3. TELESKOP-PROTOTYP
Bauherr: DESY
Größe: Höhe des Turms: neun Meter; Spiegelflächendurchmesser: zwölf Meter; Spiegelfläche: 100 Quadratmeter
Vergleich: So groß wie das Brandenburger Tor (wenn der Spiegelträger nach oben geschwenkt ist)
Funktion: Prototyp für das geplante Gammastrahlen-Observatorium Cherenkov Telescope Array (CTA). CTA ist ein internationales Konsortium (regional beteiligt sind: DESY, HU Berlin, Uni Potsdam). Mit dem Prototyp sollen die mechanischen Eigenschaften der CTA-Teleskope untersucht werden.
Anwendung: CTA dient der Vermessung des Universums mit Lichtteilchen höchster Energie. Mit ihm sollen auch kosmische Teilchenbeschleuniger untersucht und nach Dunkler
Materie gesucht werden.
Innovation: Das CTA wird das bislang sensitivste Teleskop-System werden.
Klein:
1. SILICA-BASIERTE NANOPARTIKEL
Hersteller: microParticles GmbH
Größe: Die Nanopartikel bewegen sich im Durchmesserbereich von 20 Nanometern.
Vergleich: Sie sind etwa so groß wie ein HIV-Virus oder etwa 300-mal kleiner als der Durchmesser eines menschlichen Haares.
Eigenschaften: Die winzigen runden Kügelchen einer Probe sind alle fast gleichgroß. Fachleute sprechen von hoch monodispersen sphärischen Partikeln. Sie zeichnen sich durch eine hohe chemische und thermische Stabilität aus.
Anwendung: Basismaterial für stark saure Ionenaustauscher. Ausgangsmaterial für die Herstellung superparamagnetischer Nanopartikel für potenzielle medizinische Anwendungen.
Innovation: Neue Stoff klasse für potenzielle medizinische Applikationen
2. BLAUER GALLIUMNITRID LASERCHIP
Hersteller: Ferdinand-Braun-Institut, Leibniz-Institut für Höchstfrequenztechnik
Größe: 0,4 x 0,6 x 0,2 mm
Vergleich: So groß wie ein Sandkorn
Anwendung: Es handelt sich um einen kleinen Laserchip, der Licht im blauen Spektrum emittiert. Er wird in der medizinischen Diagnostik eingesetzt.

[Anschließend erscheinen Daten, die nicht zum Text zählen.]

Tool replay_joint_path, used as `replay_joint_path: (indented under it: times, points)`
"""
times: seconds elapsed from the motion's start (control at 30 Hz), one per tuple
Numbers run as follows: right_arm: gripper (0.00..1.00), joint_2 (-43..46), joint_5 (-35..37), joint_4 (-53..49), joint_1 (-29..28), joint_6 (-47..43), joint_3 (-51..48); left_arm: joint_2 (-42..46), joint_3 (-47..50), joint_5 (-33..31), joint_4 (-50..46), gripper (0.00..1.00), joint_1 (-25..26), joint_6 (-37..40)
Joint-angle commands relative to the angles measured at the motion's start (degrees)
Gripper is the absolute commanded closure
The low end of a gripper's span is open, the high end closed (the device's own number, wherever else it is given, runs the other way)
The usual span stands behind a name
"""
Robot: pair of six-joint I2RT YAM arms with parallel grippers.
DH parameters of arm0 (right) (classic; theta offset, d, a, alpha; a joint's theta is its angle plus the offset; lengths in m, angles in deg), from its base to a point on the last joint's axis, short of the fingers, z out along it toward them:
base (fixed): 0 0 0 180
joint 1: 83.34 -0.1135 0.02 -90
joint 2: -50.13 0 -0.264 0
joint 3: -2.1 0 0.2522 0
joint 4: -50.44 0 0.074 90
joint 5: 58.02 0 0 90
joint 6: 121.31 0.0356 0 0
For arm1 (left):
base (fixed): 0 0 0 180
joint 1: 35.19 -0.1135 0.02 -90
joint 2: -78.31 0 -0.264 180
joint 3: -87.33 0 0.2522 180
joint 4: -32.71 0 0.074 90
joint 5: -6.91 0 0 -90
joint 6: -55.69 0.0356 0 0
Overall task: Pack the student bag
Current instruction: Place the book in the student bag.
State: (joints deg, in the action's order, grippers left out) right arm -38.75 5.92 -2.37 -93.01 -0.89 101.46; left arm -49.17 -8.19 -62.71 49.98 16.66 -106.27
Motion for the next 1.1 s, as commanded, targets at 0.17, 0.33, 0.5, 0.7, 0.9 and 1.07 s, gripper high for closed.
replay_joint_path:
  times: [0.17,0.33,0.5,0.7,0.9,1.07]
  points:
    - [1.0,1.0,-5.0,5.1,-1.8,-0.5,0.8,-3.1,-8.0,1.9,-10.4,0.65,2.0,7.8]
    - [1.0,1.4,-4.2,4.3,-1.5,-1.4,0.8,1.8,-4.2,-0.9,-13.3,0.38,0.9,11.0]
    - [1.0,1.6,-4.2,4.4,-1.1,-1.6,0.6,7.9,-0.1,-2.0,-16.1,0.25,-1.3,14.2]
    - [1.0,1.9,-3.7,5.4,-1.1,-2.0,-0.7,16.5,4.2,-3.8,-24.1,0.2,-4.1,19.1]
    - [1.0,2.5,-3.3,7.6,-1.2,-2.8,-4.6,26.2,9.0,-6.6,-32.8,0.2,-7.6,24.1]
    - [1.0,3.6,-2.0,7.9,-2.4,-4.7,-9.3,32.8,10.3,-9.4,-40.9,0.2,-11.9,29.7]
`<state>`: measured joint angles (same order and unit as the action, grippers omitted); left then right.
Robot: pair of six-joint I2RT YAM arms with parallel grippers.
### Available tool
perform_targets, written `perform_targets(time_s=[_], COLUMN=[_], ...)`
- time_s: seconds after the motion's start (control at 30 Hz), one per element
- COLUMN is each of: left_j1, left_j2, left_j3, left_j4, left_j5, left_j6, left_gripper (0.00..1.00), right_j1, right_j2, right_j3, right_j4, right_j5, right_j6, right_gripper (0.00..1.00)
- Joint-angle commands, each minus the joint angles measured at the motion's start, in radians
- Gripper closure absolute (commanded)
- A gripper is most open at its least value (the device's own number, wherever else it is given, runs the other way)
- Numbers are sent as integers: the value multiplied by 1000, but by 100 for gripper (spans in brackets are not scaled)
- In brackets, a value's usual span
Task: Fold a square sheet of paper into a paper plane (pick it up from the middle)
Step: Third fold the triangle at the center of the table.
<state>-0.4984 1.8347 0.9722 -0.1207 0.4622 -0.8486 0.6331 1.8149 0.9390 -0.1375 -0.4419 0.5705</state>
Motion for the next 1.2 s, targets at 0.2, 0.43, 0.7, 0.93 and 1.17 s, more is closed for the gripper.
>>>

Innovation: Sehr kompakte Baugröße
3. FUNKTIONELLE PARTIKEL
Hersteller: Surflay Nanotec GmbH
Größe: Teilchen der Größe im Bereich von 0,5 bis 10 μm (1000stel Millimeter)
Vergleich: Kleiner als ein Staubkorn oder in etwa so groß wie eine kleine Bakterie
Funktion: Die semipermeablen Kapseln können in größere Moleküle eingesperrt und bei Bedarf wieder freigesetzt werden. Alternativ können die Oberflächenfunktionen von Partikeln durch einen Kapselüberzug gezielt verändert werden.
Anwendung: Die Kapseln werden unter anderem für die Enzymtechnologie, Kosmetik, Diagnostik und Pharmazie hergestellt.
Innovation: Möglich wird die Verkapselung von Wirkstoffen und Funktionalisierung beliebiger Partikeloberflächen, beispielsweise mit biologischen Erkennungsfunktionen, mit Farbschichten, Fluoreszenzeigenschaften oder magnetischen Eigenschaften.